Truth 2: Inside the jar is a 'controllable world', shaking the bottle is a 'chaotic system'
Do you think the shaking bottle temperature is uniform? wrong. The area near the bottle wall is greatly affected by the ambient temperature, while the central region relies on liquid convection, resulting in a temperature difference of 1-2 ℃.
Not to mention pH - unless you plug in an electrode and adjust it in real time, the pH of the entire fermentation process will fall freely.
In industrial fermentation tanks, temperature pH、 Dissolved oxygen, pressure, foam, feeding rate... are all closed-loop controls.
Did the pH drop to 6.2 on the 12th hour today? Automatic alkali addition; Does dissolved oxygen suddenly drop to 30%? Immediately increase speed or gas. Every minute is dynamically optimized.
More importantly, the environment inside the tank is highly uniform. Mixing and guide tube design ensures that bacteria are treated equally in every corner from the top to the bottom of the tank.
In the shaker, there are dead cells at the bottom, foam floating on the liquid surface, and live bacteria in the middle - this is no cultivation, it is simply a "stratified society".

Truth Three: Scale is not "amplification", it is "reconstruction"
Many people think that zooming in is' multiplying the shaking bottle by 10000 times'. But the reality is: from shaking bottles to cans, the entire survival logic of microorganisms has changed.
In a shaking bottle, all the nutrients are added at once, and once the bacteria are finished, they become hungry;
In the tank, additional feed can be added to keep the carbon nitrogen ratio within the optimal window;
In the shaking bottle, metabolic waste (such as CO ₂, organic acids) continues to accumulate without anyone taking care of it;
In the tank, exhaust gas can be monitored online, and the CO ₂ release rate (CER) can directly feedback metabolic status, and even be linked to feeding strategies.
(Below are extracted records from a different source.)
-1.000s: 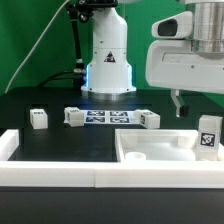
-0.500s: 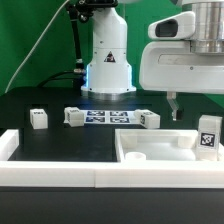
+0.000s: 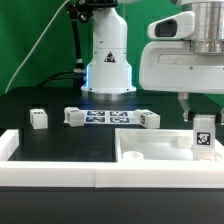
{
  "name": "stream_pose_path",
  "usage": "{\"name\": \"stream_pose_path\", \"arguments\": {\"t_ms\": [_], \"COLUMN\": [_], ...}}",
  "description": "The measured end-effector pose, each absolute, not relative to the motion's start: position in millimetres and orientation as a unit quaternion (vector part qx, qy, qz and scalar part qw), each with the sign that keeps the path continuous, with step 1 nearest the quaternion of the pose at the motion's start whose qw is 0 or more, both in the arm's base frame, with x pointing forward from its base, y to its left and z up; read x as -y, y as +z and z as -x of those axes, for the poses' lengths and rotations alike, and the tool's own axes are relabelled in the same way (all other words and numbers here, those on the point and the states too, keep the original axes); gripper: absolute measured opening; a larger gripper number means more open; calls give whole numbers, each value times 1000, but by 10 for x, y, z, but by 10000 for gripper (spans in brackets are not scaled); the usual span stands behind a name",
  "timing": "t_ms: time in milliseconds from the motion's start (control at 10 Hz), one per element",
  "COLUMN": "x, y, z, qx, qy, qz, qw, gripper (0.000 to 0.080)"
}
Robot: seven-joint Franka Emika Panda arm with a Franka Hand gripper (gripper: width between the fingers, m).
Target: Assemble one leg
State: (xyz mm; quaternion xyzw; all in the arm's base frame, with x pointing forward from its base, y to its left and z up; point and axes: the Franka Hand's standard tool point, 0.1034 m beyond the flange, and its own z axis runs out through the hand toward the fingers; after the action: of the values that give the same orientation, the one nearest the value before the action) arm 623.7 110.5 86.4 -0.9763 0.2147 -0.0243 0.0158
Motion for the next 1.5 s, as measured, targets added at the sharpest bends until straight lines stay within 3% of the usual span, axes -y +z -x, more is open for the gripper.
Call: {"name": "stream_pose_path", "arguments": {"t_ms": [600,900,1500], "x": [-1079,-1086,-1124], "y": [859,847,846], "z": [-6229,-6227,-6229], "qx": [-443,-604,-803], "qy": [-17,-5,10], "qz": [896,796,595], "qw": [25,43,48], "gripper": [291,292,292]}}
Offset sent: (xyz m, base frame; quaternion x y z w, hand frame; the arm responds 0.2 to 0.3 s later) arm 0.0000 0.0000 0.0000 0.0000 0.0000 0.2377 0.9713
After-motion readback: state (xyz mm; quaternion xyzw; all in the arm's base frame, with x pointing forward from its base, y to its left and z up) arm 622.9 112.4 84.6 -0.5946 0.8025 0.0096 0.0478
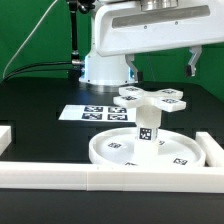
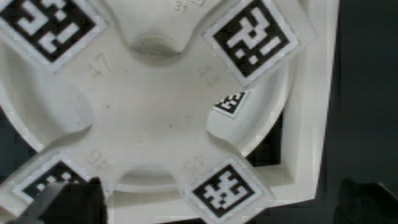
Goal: Assemble round table
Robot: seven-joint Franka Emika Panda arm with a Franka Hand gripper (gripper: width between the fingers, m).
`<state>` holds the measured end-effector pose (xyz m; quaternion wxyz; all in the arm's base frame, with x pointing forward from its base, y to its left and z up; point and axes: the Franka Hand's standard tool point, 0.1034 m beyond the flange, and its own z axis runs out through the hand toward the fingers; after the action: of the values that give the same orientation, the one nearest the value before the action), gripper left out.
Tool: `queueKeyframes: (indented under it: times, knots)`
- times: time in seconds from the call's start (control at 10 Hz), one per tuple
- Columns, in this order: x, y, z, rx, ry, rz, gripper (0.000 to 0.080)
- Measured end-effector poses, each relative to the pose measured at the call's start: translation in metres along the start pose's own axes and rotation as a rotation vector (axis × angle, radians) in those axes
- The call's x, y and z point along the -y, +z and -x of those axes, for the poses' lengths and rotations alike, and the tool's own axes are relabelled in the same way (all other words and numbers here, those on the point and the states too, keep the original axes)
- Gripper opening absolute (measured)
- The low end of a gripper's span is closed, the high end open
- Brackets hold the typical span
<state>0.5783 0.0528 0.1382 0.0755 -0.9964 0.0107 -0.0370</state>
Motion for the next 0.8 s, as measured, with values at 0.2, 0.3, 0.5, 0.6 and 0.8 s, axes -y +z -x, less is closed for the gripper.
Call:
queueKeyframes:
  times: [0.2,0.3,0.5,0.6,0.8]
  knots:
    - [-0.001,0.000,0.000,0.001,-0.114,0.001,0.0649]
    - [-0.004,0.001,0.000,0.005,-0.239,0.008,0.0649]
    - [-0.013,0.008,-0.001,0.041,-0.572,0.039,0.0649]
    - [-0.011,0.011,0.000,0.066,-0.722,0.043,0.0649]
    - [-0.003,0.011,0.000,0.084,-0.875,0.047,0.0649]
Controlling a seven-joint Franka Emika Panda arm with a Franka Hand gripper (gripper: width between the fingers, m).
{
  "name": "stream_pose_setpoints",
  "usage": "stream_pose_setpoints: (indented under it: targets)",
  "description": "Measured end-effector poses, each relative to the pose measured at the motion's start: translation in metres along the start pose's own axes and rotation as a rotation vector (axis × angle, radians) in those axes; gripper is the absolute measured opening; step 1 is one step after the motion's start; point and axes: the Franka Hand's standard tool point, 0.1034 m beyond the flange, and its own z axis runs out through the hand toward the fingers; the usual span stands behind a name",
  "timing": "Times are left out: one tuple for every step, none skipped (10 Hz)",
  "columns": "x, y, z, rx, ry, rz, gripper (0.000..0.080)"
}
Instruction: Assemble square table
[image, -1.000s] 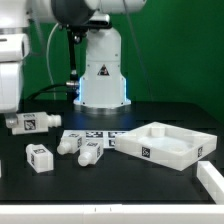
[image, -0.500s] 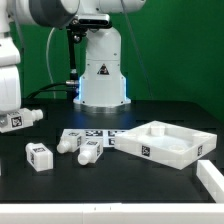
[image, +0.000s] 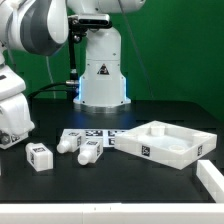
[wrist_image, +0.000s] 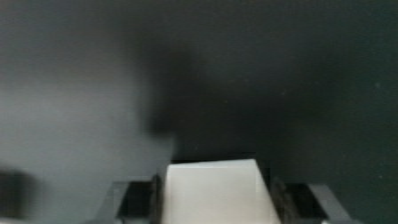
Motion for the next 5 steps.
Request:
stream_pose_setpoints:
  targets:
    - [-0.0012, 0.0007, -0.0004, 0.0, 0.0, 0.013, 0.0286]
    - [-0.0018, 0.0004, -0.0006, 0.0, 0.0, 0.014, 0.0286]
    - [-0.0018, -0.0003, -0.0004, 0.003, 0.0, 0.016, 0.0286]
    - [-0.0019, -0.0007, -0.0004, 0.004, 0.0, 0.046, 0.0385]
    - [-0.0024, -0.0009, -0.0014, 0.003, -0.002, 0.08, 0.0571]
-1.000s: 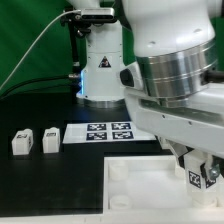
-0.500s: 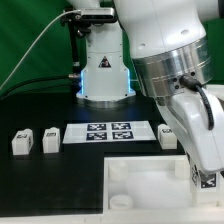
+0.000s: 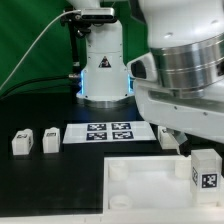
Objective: Assemble one leg
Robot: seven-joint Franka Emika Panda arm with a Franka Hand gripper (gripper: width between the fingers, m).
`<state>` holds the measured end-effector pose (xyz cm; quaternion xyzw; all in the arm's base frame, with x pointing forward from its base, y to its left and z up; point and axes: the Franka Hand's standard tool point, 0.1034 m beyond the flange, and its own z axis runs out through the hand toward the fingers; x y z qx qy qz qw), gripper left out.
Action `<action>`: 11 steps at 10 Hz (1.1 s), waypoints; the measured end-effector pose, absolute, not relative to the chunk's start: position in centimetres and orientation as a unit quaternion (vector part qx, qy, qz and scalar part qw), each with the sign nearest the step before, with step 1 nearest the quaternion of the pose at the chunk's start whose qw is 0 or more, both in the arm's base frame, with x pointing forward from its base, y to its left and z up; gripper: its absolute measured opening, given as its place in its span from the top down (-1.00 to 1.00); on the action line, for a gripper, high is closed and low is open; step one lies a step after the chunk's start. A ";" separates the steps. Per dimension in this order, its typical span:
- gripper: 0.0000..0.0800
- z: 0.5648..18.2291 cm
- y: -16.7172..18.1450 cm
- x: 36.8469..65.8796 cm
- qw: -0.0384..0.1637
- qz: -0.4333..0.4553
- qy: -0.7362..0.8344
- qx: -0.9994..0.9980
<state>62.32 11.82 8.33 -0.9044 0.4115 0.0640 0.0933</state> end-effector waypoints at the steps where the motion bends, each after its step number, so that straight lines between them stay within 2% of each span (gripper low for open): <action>1: -0.62 8.1 11.5 62.2 0.095 0.059 0.368 -0.923; 2: -0.62 8.0 11.5 62.2 0.098 0.055 0.324 -0.939; 3: -0.62 8.0 11.4 62.3 0.091 0.044 0.245 -0.964; 4: -0.62 7.8 11.3 62.4 0.073 0.029 0.147 -0.986; 6: -0.62 7.2 10.9 63.0 0.071 -0.001 0.016 -0.997; 7: -0.62 7.2 10.9 62.9 0.072 -0.001 0.016 -0.997; 8: -0.29 7.2 11.0 62.9 0.072 0.001 0.037 -0.997; 9: -0.29 7.2 11.0 62.9 0.073 0.001 0.043 -0.996; 10: 0.09 7.2 11.1 62.9 0.076 0.005 0.092 -0.993; 11: 0.27 7.1 11.0 62.9 0.076 0.009 0.148 -0.986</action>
Offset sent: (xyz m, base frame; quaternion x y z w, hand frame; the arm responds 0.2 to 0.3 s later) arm 0.0078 -0.0090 -0.0050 -0.0898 0.0972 -0.4752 0.8699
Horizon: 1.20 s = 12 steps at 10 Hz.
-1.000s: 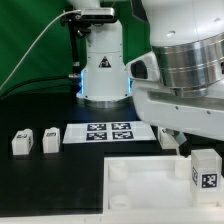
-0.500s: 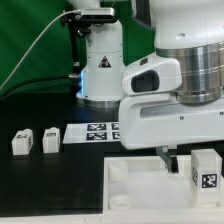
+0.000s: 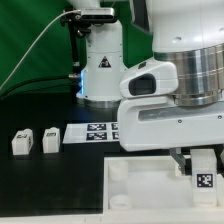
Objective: Assemble one leg
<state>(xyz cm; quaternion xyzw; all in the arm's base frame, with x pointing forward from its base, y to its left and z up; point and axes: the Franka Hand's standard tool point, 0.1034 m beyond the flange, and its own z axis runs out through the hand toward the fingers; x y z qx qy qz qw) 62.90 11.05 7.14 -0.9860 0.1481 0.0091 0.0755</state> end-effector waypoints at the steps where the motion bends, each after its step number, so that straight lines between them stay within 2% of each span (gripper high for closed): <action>1: 0.27 7.1 11.0 62.9 0.075 0.012 0.191 -0.979; 4: 0.27 7.2 10.5 63.0 0.087 0.044 0.429 -0.898; 7: 0.27 6.9 10.5 62.7 0.116 0.070 0.638 -0.758; 8: 0.27 6.9 10.8 62.6 0.117 0.076 0.691 -0.709; 11: 0.27 6.8 11.4 62.5 0.114 0.080 0.708 -0.692; 12: 0.03 6.7 11.4 62.4 0.113 0.080 0.702 -0.698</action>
Offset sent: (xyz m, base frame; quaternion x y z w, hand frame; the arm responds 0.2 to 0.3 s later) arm 0.0120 0.0022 0.0110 0.0453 -0.0348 0.4801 0.8754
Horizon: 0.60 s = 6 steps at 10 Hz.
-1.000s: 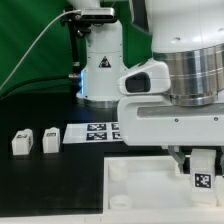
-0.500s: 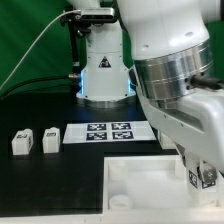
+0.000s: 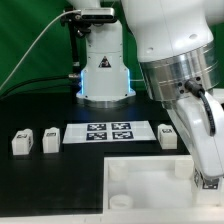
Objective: Assemble one leg
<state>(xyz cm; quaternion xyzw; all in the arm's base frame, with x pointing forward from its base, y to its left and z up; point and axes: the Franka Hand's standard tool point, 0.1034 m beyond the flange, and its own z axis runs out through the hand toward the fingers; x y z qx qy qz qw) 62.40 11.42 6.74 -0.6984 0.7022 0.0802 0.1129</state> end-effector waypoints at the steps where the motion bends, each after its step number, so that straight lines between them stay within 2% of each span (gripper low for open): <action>1: -0.34 6.8 11.7 62.0 0.110 0.086 0.653 -0.745; 2: -0.34 7.0 11.9 62.0 0.104 0.076 0.565 -0.815; 3: -0.56 7.3 12.2 62.0 0.098 0.069 0.496 -0.860; 6: -0.61 7.2 12.0 62.1 0.107 0.055 0.389 -0.913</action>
Offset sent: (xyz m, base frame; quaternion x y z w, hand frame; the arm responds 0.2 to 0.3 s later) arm 0.0000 0.0000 0.0000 0.0000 0.0000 -0.1790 0.9838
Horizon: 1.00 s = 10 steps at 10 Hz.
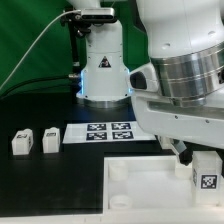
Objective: Assemble one leg
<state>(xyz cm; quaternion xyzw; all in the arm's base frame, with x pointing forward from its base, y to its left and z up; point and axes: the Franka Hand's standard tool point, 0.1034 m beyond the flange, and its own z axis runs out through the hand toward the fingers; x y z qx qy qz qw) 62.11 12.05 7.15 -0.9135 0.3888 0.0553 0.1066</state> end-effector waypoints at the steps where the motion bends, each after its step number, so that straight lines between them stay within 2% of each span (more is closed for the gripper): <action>1: -0.62 7.2 11.9 62.2 0.102 0.045 0.313 -0.943; 3: -0.62 7.8 11.8 63.0 0.072 0.013 0.132 -0.989; 4: -0.62 7.8 11.9 63.0 0.069 0.009 0.083 -0.994; 6: -0.62 7.7 11.7 63.0 0.069 0.010 0.097 -0.993; 7: -0.38 7.7 11.7 63.0 0.069 0.010 0.099 -0.993; 8: 0.04 7.7 11.8 63.0 0.069 0.011 0.119 -0.990; 9: 0.04 7.7 11.8 63.0 0.070 0.016 0.182 -0.981; 10: 0.23 7.7 11.6 63.0 0.068 0.020 0.232 -0.970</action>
Offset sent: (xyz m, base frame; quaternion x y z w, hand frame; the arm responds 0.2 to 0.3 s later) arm 0.0076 -0.0007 0.0050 -0.0710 0.0298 -0.4105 0.9086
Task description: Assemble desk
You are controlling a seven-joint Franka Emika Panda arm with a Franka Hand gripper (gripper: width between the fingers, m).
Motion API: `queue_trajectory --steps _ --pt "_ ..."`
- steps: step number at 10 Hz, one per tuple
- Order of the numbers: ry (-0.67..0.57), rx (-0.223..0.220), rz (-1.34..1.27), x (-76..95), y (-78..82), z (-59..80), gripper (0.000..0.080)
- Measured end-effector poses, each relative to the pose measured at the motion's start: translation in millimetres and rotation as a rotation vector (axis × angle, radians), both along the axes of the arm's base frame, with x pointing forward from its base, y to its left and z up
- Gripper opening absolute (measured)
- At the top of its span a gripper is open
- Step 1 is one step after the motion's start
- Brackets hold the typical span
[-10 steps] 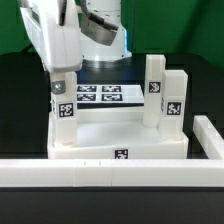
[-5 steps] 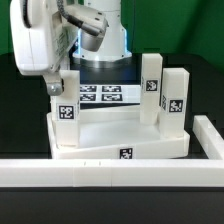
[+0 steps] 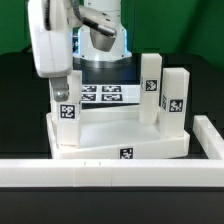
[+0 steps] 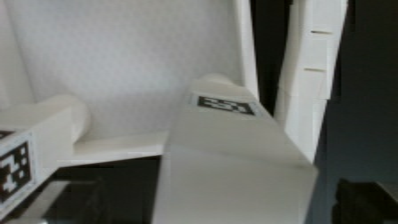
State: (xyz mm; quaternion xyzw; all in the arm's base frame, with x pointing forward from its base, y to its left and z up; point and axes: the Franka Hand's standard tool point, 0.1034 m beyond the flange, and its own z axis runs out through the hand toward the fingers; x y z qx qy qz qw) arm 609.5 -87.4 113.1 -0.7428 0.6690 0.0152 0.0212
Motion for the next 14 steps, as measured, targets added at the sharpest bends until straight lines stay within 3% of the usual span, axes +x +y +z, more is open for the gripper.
queue_trajectory --steps 4,7,14 --pt "-0.016 -0.002 0.323 -0.3 -0.3 -0.5 0.0649" --pt "0.014 -0.059 0.671 -1.1 7.7 -0.8 0.0649" --pt "0.010 -0.060 1.282 -0.1 13.1 -1.9 0.0649"
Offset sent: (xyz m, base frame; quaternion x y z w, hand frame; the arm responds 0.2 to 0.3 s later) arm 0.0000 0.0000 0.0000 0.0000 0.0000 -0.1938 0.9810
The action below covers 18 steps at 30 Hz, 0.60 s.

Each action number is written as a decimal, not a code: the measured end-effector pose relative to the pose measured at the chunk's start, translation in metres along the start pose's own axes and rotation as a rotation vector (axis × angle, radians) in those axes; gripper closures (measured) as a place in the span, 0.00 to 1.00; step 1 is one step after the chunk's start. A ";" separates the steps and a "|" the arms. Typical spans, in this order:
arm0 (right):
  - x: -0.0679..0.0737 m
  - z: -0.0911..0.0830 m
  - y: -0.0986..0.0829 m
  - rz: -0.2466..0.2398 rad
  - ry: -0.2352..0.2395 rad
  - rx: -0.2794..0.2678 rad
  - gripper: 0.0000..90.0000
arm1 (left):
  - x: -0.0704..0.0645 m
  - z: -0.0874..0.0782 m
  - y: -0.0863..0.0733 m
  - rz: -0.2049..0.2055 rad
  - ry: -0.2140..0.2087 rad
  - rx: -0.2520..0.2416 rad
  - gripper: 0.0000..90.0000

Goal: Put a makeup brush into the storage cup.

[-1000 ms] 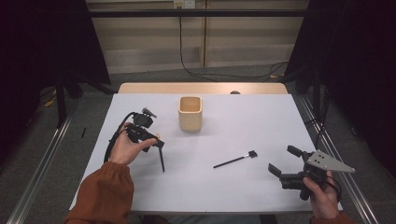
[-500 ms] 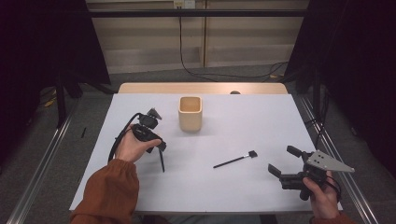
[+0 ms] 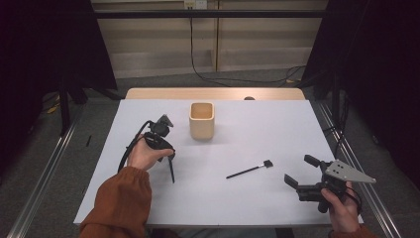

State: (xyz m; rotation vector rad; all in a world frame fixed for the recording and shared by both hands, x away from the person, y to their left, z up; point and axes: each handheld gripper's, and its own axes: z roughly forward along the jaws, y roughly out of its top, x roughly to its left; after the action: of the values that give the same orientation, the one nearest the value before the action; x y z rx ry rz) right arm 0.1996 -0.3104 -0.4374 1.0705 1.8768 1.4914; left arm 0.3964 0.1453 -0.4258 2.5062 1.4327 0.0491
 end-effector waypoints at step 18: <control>0.000 0.001 0.000 -0.005 0.001 0.003 0.00 | -0.005 0.019 -0.002 -0.048 -0.003 0.061 0.62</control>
State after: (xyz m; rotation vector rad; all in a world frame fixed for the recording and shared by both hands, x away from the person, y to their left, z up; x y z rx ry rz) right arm 0.2001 -0.3103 -0.4378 1.0655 1.8816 1.4868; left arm 0.3945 0.1382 -0.4440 2.5172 1.5140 -0.0076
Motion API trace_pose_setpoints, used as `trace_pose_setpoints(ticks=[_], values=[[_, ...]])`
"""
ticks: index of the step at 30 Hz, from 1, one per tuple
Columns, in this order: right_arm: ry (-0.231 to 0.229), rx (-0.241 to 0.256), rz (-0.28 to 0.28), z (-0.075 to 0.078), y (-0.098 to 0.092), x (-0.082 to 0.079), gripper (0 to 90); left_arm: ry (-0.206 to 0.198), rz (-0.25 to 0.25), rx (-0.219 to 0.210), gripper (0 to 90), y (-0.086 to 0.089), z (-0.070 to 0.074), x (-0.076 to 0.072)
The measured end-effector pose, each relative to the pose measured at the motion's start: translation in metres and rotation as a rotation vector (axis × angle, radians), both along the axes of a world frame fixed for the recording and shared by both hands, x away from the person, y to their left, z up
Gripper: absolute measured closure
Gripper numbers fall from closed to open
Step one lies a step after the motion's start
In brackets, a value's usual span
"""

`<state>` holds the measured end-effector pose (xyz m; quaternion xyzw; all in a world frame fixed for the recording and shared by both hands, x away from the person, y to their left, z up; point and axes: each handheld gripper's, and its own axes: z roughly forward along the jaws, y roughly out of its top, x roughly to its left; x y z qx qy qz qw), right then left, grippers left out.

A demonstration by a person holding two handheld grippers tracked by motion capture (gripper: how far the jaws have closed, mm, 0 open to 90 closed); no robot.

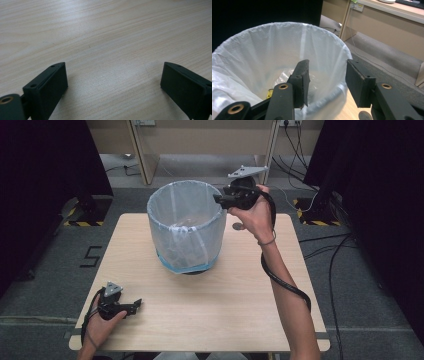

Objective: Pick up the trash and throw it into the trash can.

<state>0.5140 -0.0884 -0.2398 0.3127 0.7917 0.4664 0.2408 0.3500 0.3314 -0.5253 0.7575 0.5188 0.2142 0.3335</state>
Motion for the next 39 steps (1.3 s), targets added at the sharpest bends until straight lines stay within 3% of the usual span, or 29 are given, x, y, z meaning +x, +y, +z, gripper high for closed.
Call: trace_pose_setpoints(ticks=[15, 39], values=[[0.023, 0.038, -0.072, -0.021, -0.039, -0.001, 52.0, 0.0, 0.001, -0.001, 6.3, 0.0, 0.0, 0.0], [0.044, 0.068, -0.13, -0.058, -0.077, -0.009, 46.3, -0.003, 0.002, -0.002, 6.3, 0.0, 0.0, 0.0]])
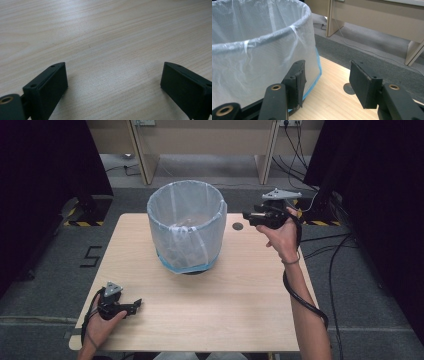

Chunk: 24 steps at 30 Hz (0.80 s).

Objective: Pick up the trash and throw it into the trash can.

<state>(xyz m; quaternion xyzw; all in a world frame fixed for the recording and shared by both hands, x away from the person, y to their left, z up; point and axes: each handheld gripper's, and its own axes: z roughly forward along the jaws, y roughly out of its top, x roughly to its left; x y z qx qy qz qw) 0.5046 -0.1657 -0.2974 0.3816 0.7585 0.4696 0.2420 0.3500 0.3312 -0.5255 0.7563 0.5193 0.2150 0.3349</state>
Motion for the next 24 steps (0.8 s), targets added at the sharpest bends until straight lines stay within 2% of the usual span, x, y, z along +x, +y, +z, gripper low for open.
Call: trace_pose_setpoints(ticks=[6, 13, 24], values=[[-0.001, 0.002, -0.002, -0.007, -0.004, -0.005, 44.3, 0.0, 0.0, 0.0, 6.3, 0.0, 0.0, 0.0], [0.008, 0.016, -0.01, -0.023, -0.012, -0.011, 43.1, 0.0, 0.0, 0.0, 6.3, 0.0, 0.0, 0.0], [0.015, 0.004, -0.015, -0.039, -0.015, -0.019, 41.8, 0.0, 0.001, -0.001, 6.3, 0.0, 0.0, 0.0]])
Not to mention the risk of bacterial contamination - if the bottle is shaken and opened, a batch of miscellaneous bacteria floating in the air will be discarded; However, the stability of industrial tanks is not on the same level as that of full process positive pressure, steam sterilization, and sterile sampling.
So, the mission of shaking bottles has never been to predict production, but to quickly eliminate bad bacteria.
It is fast, cheap, and suitable for high-throughput screening. But once we enter the process development stage, we must switch to a tank system thinking - otherwise, we are using a laboratory ruler to measure the ocean of industry.

Finally: Don't deify the shaking bottle, and don't blindly believe in cans
People who truly understand fermentation will not be blindly optimistic just because the shaking bottle data is good, nor will they deny the potential of the strain just because of the initial failure on the tank.
The key is to understand the physical and biological limitations behind both and establish a reasonable scale down model.
For example, using a microbioreactor (such as an Amber system) to simulate the environment inside the tank for early screening, or introducing pressure tests such as oxygen limitation and pH oscillation during the shaking stage to expose problems in advance.
Ultimately, fermentation is not about "cultivating bacteria", but about "managing complex systems".
The reason why industrial fermentation must use tanks is not because tanks are advanced, but because——
Only in the jar do you truly have control over the process.